Manpreet Kalra

Wilkinson College of Arts, Humanities, and Social Sciences and the Fish Interfaith Center welcomed anti-racism educator Manpreet Kalra and TEDx speaker Vishavjit Singh as part of Wilkinson’s Engaging the World: Leading the Conversation on Ethnic Studies series. The discussion, moderated by Rev. Dr. Gail Stearns, explored Sikh identity in the United States, and how racial, cultural, and ethnic biases should be confronted in today’s society.


Kalra works toward social and economic justice through Artisan-sector international and economic development. Throughout the conversation, she touched on her confrontations with racial biases.

“Intersectionality for me is recognizing that how people perceive me shifts. I will be at the airport and I will be seen as someone very different than what I am seen as sitting with you on this stage,” Kalra stated.

Singh, who lives in New York City, reflected on how he became the target of intolerance and racial stereotyping following the events of 9/11.

“I did not leave my home for two weeks, and when I did leave my home, almost every American either flipped me off, told me to go home, called me Osama Bin Laden… And these were people young and old, African American, Hispanic, White, men and women. It was a really strange time for me,” Singh said. 

According to Singh, biases are a natural occurrence in human nature, enabling people to categorize genders, religions, and ethnicities into identifying factors. However, these biases can become harmful when they alienize particular groups of human beings.

“We are not intentionally trying to be mean and othering, we are an animal species who are wired to put people and things into boxes to simplify life. It helps us to categorize, but we also have to realize when you categorize people into ‘other people’,” Singh said.


Vishavjit Singh

Throughout the discussion, Kalra and Singh also touched on how they define their identities as Sikh Americans, highlighting that their identities are intersectional and ambiguous. According to Singh, many of the harmful biases and stereotypes he faces in the United States provoke him to think critically about his identity.

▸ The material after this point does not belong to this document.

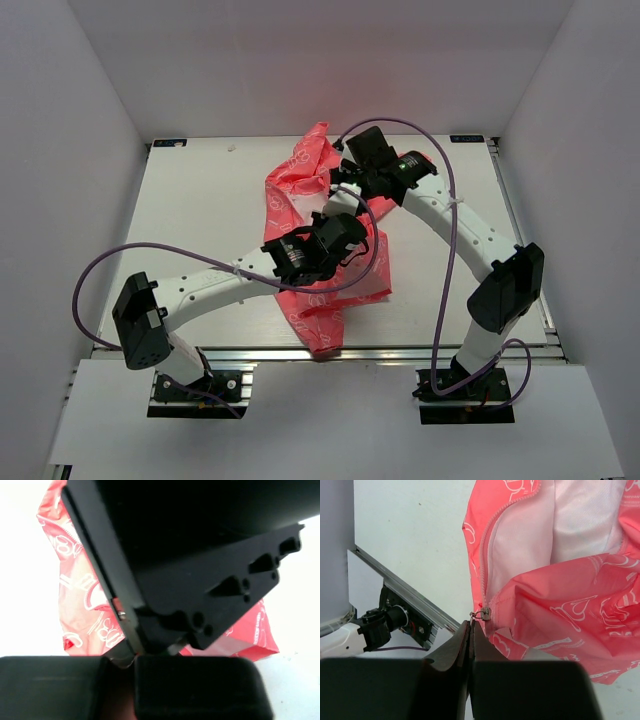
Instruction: Zip up the jacket
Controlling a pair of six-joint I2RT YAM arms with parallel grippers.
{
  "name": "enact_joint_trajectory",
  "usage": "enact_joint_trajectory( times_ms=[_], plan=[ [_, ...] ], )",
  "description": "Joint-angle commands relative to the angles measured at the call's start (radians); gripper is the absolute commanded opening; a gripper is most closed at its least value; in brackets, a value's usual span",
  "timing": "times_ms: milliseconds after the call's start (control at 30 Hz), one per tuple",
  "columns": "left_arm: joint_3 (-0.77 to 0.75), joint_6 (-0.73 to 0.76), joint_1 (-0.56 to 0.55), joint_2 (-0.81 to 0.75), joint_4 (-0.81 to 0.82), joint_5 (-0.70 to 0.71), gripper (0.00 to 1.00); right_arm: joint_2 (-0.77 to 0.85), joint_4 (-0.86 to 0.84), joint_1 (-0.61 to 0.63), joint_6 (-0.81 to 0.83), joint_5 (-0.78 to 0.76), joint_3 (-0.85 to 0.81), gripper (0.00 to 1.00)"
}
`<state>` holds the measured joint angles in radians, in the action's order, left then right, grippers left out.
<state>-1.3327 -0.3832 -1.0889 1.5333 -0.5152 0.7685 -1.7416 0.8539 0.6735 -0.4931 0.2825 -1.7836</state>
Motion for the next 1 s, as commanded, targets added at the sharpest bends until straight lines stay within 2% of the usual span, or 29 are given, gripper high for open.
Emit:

“One thing that I hear a lot from people in my home city of New York is ‘go back home’, and that question on what is home and how it is tied to identity is something that impacts all of us. Most of us might not have to think about it, but for someone who looks like me, especially in post-9/11 America, I have to think about it and act on it for my own safety,” Singh said.

Singh not only identifies as Sikh, but a New Yorker, straight man, and illustrator, touching on how this affects his approach to his identity.

“How would we exactly approach who I am? I have come to the conclusion that it is okay living in grey spaces, and have your identity shift depending on where you are sitting,” Singh said.

According to Kalra, her identity also involves her “living in the grey”, or in other words, shifting her personal identity dependent on the environment she is in.

“My Sikh identity is one part of me, and it informs the way I think about concepts and my decision-making, but it is not the only part of my identity,” Kalra said.

Singh emphasized that Americans need to find a balance between important conversations and offensive conversations.

“I would say to young folks here, ask questions. While I am working with elementary school kids they ask me all kinds of questions, which I know adults have too. But they won’t ask because they are thinking ‘am I offending, is something going to think I am racist, or biased and prejudiced?” Singh said.

AJ Smith, a first-year sociology major, who attended the event, said he now has a better understanding of vulnerability within important conversations.

“I learned that in order to foster a new mindset for our contemporary society we need to be vulnerable. By vulnerable, I mean we must make mistakes, be okay with being a learner, and actively learn to unlearn biases. I really enjoy hearing perspectives different than my own,” Smith said.